◆ **Work required**:
The answer should be one number, the count of lines in the data with "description".
== == ==
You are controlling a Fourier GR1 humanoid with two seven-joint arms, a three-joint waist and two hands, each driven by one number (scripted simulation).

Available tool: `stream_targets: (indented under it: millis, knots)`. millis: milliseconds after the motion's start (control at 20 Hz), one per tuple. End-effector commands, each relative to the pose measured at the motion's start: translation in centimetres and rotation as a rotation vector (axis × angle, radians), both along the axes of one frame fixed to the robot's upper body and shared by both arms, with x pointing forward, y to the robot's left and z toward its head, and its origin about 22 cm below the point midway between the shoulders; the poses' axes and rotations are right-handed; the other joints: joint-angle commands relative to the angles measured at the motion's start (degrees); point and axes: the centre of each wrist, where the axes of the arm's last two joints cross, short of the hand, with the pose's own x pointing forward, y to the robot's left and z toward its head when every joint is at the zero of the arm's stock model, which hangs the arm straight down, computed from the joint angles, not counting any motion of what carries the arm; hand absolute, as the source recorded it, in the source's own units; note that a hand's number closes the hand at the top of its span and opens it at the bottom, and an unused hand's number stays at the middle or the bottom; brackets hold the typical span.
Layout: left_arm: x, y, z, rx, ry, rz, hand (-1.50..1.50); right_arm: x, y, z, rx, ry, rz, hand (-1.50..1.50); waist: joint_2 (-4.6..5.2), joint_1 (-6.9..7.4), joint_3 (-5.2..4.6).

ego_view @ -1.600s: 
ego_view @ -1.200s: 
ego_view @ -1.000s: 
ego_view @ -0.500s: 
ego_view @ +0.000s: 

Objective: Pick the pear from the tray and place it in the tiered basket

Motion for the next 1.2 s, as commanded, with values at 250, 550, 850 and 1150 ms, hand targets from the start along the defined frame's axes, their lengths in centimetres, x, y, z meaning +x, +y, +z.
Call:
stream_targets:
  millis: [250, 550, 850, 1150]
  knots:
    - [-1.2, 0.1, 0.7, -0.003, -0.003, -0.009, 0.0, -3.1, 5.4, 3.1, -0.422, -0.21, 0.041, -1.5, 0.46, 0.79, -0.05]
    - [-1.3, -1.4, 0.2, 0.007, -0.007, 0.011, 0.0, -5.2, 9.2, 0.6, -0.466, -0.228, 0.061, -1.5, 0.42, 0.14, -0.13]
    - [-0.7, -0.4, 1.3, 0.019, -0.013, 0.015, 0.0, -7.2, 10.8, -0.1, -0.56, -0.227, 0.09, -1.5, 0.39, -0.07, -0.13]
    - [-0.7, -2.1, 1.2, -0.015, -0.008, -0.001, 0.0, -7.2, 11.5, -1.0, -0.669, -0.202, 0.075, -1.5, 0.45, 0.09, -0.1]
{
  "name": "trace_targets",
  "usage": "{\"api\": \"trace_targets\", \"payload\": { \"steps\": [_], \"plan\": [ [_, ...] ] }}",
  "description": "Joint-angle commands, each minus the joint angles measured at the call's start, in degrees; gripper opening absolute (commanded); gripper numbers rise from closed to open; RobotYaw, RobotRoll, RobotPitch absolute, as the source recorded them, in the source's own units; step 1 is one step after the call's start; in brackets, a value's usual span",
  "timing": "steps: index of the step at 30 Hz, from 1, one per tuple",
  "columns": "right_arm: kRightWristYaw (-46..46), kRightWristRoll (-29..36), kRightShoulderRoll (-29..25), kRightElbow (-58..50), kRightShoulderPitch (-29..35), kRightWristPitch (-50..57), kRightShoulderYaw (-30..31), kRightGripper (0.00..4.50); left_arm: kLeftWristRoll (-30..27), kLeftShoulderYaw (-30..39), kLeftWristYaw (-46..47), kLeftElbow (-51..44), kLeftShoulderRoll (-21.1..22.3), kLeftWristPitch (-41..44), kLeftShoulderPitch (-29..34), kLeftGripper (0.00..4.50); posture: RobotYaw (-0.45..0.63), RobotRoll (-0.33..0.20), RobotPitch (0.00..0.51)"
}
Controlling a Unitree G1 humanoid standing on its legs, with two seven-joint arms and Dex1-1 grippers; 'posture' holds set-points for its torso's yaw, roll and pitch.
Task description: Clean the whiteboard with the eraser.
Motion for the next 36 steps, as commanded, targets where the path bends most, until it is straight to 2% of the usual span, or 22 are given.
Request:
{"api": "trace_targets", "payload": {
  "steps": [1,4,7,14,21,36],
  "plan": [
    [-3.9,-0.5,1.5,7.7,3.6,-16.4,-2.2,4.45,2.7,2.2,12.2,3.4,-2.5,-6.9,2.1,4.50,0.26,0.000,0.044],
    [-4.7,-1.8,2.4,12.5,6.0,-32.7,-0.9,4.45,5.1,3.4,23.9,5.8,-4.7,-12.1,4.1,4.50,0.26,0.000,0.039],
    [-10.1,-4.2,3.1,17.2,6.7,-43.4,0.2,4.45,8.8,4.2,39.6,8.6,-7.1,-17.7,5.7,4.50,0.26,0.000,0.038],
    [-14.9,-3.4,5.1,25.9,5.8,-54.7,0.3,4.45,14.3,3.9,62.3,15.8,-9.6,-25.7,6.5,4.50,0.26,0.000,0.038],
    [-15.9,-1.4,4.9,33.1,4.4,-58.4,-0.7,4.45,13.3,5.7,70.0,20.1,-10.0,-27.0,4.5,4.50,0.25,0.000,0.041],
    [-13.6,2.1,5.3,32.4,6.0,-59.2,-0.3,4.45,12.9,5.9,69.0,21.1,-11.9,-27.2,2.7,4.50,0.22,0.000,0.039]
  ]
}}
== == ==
◆ **Answer for the task**:
2